• [Given data]
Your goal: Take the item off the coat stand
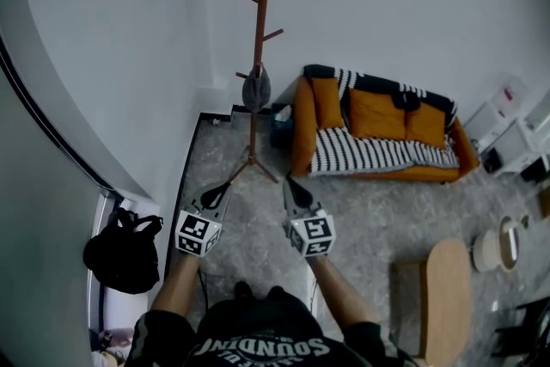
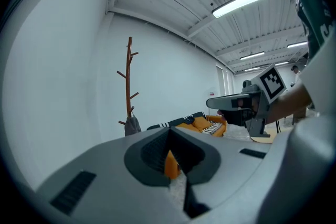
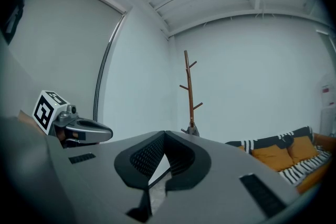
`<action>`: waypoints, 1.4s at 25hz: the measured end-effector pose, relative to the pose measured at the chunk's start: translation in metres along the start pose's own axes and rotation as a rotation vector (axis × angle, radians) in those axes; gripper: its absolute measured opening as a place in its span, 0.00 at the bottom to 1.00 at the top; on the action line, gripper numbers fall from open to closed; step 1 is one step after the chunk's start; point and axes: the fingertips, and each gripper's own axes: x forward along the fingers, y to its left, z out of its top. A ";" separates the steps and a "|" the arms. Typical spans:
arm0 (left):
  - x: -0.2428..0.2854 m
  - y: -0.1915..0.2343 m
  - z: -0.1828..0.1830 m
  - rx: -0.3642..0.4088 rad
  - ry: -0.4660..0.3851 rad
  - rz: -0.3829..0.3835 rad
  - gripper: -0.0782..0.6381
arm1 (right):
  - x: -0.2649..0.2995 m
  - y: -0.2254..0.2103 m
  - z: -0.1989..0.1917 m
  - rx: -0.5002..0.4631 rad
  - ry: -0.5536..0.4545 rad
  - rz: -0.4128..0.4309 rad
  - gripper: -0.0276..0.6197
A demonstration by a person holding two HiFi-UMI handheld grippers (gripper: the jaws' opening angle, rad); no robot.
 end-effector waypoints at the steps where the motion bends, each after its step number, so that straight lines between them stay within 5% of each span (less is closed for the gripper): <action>1: 0.000 0.001 -0.002 0.005 0.004 -0.007 0.11 | 0.002 0.003 -0.001 0.004 -0.003 0.002 0.04; 17: 0.022 0.048 -0.021 -0.026 0.023 -0.025 0.11 | 0.052 0.006 -0.012 0.028 0.011 -0.025 0.04; 25: 0.074 0.081 -0.022 -0.029 0.042 -0.029 0.11 | 0.105 -0.033 -0.026 0.040 0.048 -0.029 0.04; 35: 0.160 0.133 0.009 -0.039 0.037 0.004 0.11 | 0.192 -0.086 0.001 0.024 0.083 0.021 0.04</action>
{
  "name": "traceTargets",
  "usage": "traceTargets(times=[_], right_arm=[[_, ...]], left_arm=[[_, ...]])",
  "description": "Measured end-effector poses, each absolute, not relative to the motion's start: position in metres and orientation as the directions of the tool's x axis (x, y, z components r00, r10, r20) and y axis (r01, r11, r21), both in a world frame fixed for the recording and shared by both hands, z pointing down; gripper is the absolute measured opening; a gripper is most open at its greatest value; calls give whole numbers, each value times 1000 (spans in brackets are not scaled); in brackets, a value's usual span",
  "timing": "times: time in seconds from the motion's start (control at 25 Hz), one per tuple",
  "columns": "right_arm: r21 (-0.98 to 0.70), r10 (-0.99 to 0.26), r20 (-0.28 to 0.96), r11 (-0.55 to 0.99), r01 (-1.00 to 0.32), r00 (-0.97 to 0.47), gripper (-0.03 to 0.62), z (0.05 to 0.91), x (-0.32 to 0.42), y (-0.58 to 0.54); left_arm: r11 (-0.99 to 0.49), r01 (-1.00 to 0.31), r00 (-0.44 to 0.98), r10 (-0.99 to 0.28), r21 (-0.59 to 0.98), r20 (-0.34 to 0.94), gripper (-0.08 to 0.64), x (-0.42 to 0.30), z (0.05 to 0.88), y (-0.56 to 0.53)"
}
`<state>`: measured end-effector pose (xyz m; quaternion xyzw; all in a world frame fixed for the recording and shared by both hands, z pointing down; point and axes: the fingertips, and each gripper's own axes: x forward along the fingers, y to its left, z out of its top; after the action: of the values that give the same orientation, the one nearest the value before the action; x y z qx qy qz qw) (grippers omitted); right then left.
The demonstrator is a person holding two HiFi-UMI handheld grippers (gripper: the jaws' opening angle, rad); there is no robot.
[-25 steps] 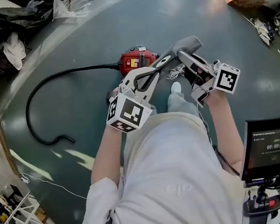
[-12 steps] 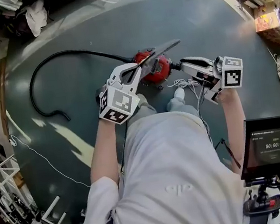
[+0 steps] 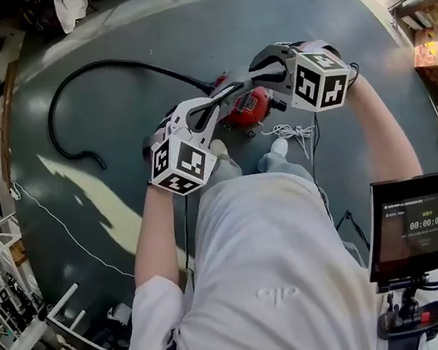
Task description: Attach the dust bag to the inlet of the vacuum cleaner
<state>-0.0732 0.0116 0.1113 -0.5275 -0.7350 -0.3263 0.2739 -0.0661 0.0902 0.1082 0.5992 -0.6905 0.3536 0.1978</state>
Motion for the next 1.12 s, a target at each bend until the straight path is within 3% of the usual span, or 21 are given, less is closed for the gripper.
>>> traceTargets(times=[0.32, 0.56, 0.64, 1.0, 1.12], right_arm=[[165, 585, 796, 43, 985, -159, 61, 129, -51, 33], [138, 613, 778, 41, 990, -134, 58, 127, -36, 33], [158, 619, 772, 28, 987, -141, 26, 126, -35, 41], [193, 497, 849, 22, 981, -178, 15, 162, -8, 11], [131, 454, 881, 38, 991, -134, 15, 194, 17, -15]], left_arm=[[20, -972, -181, -698, -234, 693, 10, -50, 105, 94], [14, -978, -153, -720, -207, 677, 10, -39, 102, 88], [-5, -976, -148, -717, -218, 681, 9, -39, 104, 87], [-47, -991, -54, -723, -127, 689, 10, -9, 139, 55], [-37, -999, 15, -729, -17, 685, 10, 16, 175, 30]])
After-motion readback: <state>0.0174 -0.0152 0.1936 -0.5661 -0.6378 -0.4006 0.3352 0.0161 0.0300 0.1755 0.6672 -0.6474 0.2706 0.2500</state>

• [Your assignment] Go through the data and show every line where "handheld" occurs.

• [Exercise answer]
A demonstration by a person holding two HiFi-UMI handheld grippers (gripper: the jaws' opening angle, rad); no robot.
The demonstrator is a person holding two HiFi-UMI handheld grippers (gripper: the jaws' opening angle, rad); there is no robot.

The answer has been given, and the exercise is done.